KAYSO eski Başkanı ve Boydak Holding eski Yönetim Kurulu Üyesi, tutuksuz olarak yargılanan  Mustafa Boydak ise, “Her şeyden önce üzerime atılı suçlamalar doğru değildir.” dedi. “15 Temmuz’da FETÖ tarafından ülkemizde darbe yapılmaya çalışılmıştır.” diyen Mustafa Boydak, “Terörist başı Gülen amacına ulaşamamıştır. Hain darbe girişiminde şehit olanlara Allah’tan rahmet, yaralılara ise Allah’tan şifa diliyorum. Ben FETÖ üyesi değilim. Ben işadamıyım. Ben çeşitli görevlerde bulundum. Benim ve ailemin terör örgütü ile herhangi bir bağı bulunmamaktadır. Biz aile olarak Allah rızası için yardımlar yaptık. Biz yardımları yaptığımız yerlerde bu yardımların doğru kullanılıp kullanılmadığını bilemeyiz. Böyle bir şeyde yardım yapılan yerlerde görev yapanların yargılanması gerekir.  Biz eğitime önem veren bir aileyiz. Ağabeyim Hacı Boydak hapishanede olmasına rağmen sınavlarına girmektedir. Eğitimin bizde yeri ayrıdır. Kapımızı eğitim için çalanlara ayrı bakmaktayız. Allah rızası ve eğitim bizim hassas konularımızdır. İşte bu örgüt de bizim bu hassas noktalarımızdan faydalanmış olabilir. Burada bizim herhangi bir kastımız yoktur. Boydak Vakfı 20 Temmuz’da kapatıldı. Vakfın neden kapatıldığına anlam veremedik. Vakıfta yasaya hiçbir aykırılık yoktur. Boydak Eğitim ve Kültür Vakfı 2007 yılında kurulmuştur. Çalışanlara burslar verilmiştir. Orada 18 bin 500 kişiye burs vermişiz. Vakıf kriterlerinin dışında kimseye burs verilmemiştir. Biz, kimseyi ayırmadan bu yardımları yapıyoruz. Bu vakıfta 25 milyon liralık bir bütçe harcanmış. Vakıfta FETÖ’nün F’si ile ilgili bir suçlama varsa biz her türlü cezaya razıyız. Vakfın tüm harcamalarında özen gösterilmiştir. Biz şimdi verilen burslardan, hastanede tedavi gören hastalara yardım etmekten, aşevlerinde verdiğimiz yardımlardan dolayı bu işlerle suçlanıyoruz.

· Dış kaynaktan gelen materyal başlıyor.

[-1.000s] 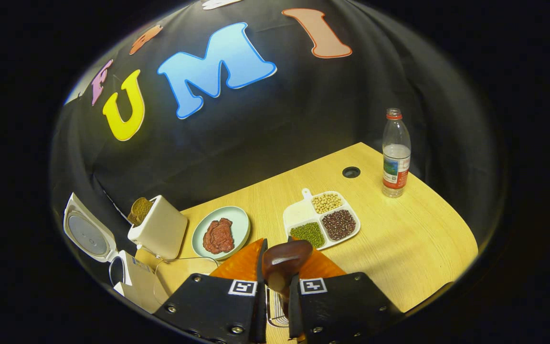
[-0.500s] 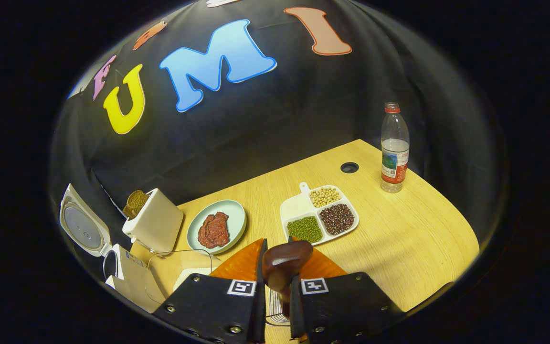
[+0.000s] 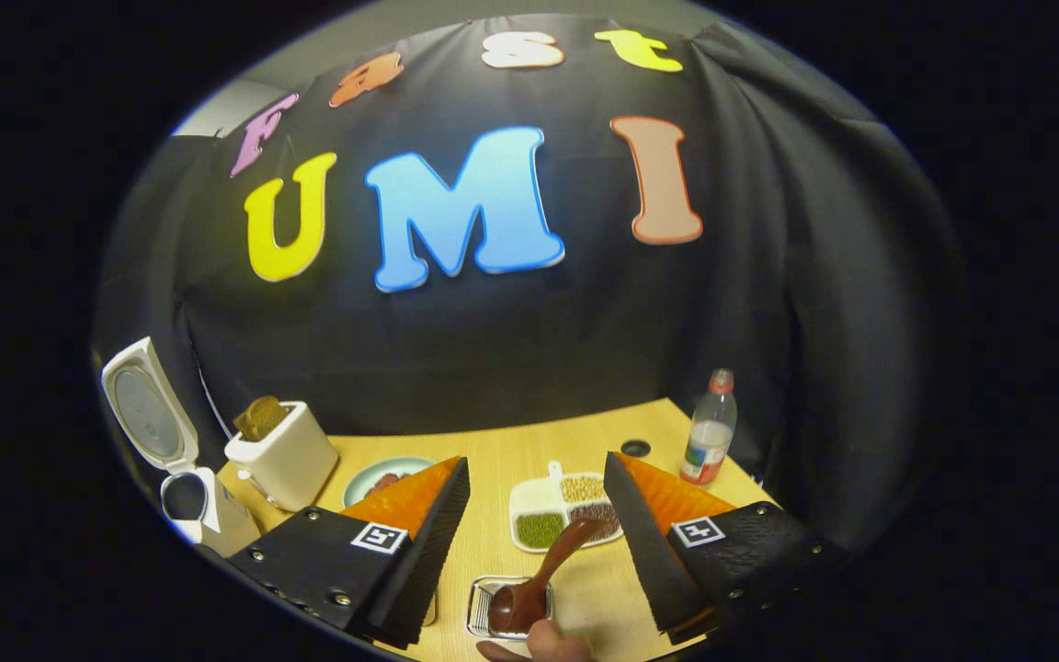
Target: Close the left gripper, press the button to open the rice cooker; take a wooden spoon from the chopstick holder with the right hand, scoop a spoonful of rice and pour it into the rice cooker, then put the wooden spoon back into the chopstick holder.
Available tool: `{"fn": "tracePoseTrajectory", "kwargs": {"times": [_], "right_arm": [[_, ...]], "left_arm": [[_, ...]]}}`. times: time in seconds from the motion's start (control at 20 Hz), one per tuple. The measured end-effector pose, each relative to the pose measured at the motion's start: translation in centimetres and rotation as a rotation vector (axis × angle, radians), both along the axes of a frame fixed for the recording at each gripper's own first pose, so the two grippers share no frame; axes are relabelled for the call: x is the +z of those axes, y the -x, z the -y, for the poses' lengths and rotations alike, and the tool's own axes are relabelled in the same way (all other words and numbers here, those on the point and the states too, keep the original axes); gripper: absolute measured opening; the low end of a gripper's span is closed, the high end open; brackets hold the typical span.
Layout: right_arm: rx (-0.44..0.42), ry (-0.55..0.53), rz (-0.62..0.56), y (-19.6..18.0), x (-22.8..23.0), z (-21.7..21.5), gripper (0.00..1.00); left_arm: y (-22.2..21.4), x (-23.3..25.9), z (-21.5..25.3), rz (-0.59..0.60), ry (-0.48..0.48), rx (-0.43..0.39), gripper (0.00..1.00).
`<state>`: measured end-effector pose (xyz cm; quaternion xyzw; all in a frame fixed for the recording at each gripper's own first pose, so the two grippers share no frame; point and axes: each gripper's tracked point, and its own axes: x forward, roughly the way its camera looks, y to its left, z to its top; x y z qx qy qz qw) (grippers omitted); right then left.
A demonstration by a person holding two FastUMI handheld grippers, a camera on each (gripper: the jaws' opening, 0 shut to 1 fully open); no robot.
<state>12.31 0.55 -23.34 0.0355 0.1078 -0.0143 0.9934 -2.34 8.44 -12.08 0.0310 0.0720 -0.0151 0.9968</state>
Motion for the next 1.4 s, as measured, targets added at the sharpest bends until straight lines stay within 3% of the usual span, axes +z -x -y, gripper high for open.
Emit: {"fn": "tracePoseTrajectory", "kwargs": {"times": [0.3, 0.5, 0.8, 0.95, 1.05, 1.15, 1.2, 1.4], "right_arm": [[0.037, 0.011, 0.195, 2.2, 11.9, -0.8, 0.89], [0.048, -0.015, 0.235, 3.1, 15.6, -1.5, 0.89], [0.060, 0.002, 0.227, 3.4, 17.0, -2.2, 0.89], [0.072, -0.011, 0.219, 3.3, 16.7, -2.8, 0.89], [0.074, -0.017, 0.209, 3.1, 16.4, -2.9, 0.89], [0.072, -0.028, 0.200, 2.8, 16.1, -3.0, 0.89], [0.072, -0.036, 0.196, 2.7, 16.1, -3.0, 0.89], [0.081, -0.039, 0.176, 2.0, 15.3, -3.5, 0.89]], "left_arm": [[-1.7, 0.6, -0.3, 0.018, 0.017, -0.015, 0.96], [-2.9, 1.3, -1.4, 0.022, 0.026, -0.004, 0.94], [-5.9, 3.8, -6.4, 0.038, -0.002, 0.079, 0.99], [-7.9, 5.5, -10.6, 0.048, 0.082, 0.139, 0.92], [-9.0, 6.4, -13.8, 0.069, 0.134, 0.177, 0.99], [-10.0, 6.2, -16.9, 0.069, 0.153, 0.223, 0.94], [-10.3, 6.0, -18.6, 0.065, 0.140, 0.254, 0.98], [-12.0, 5.3, -24.5, 0.037, 0.096, 0.345, 0.98]]}}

KHK sonrası yardımlardan faydalanan kişiler artık yardım alamıyor. Ben bu kişilere yardımların yapılmasını tekrar talep ediyorum. Yaptığımız  yardımları helalinden kazandık ve helalinden yapıyoruz. Vakfın FETÖ ile ilgili bağlantılı olup olmadığı yapılan incelemeler sonrası ortaya çıkacaktır. Ben vakfın hesaplarının incelenmesini istiyorum. Firmamız çeşitli denetimlerden geçiyor. Son 4 yılda 200’ün üzerinde denetimden geçtik. Bizim endişemiz hayırseverliğe zarar verilmesin. Hayırseverlik anlayışımız FETÖ nedeniyle engellenecek diye bir korkum var. Biz her yere yardım yaptık. FETÖ ile mücadele 17-25 Aralık’tan sonra başlamış değil ben 15 yıldır mücadele veriyorum. Yaptığımız bir yurdu FETÖ’cüler ele geçirmişler. Kız öğrenciler kalıyormuş. 17-25 Aralık’tan sonra hemen onları çıkarttım. Suçlamaları kabul etmiyorum ve beraatimi talep ediyorum” diye konuştu. Mustafa Boydak da Hacı Boydak gibi mahkemeye savunmasını yazılı olarak sundu.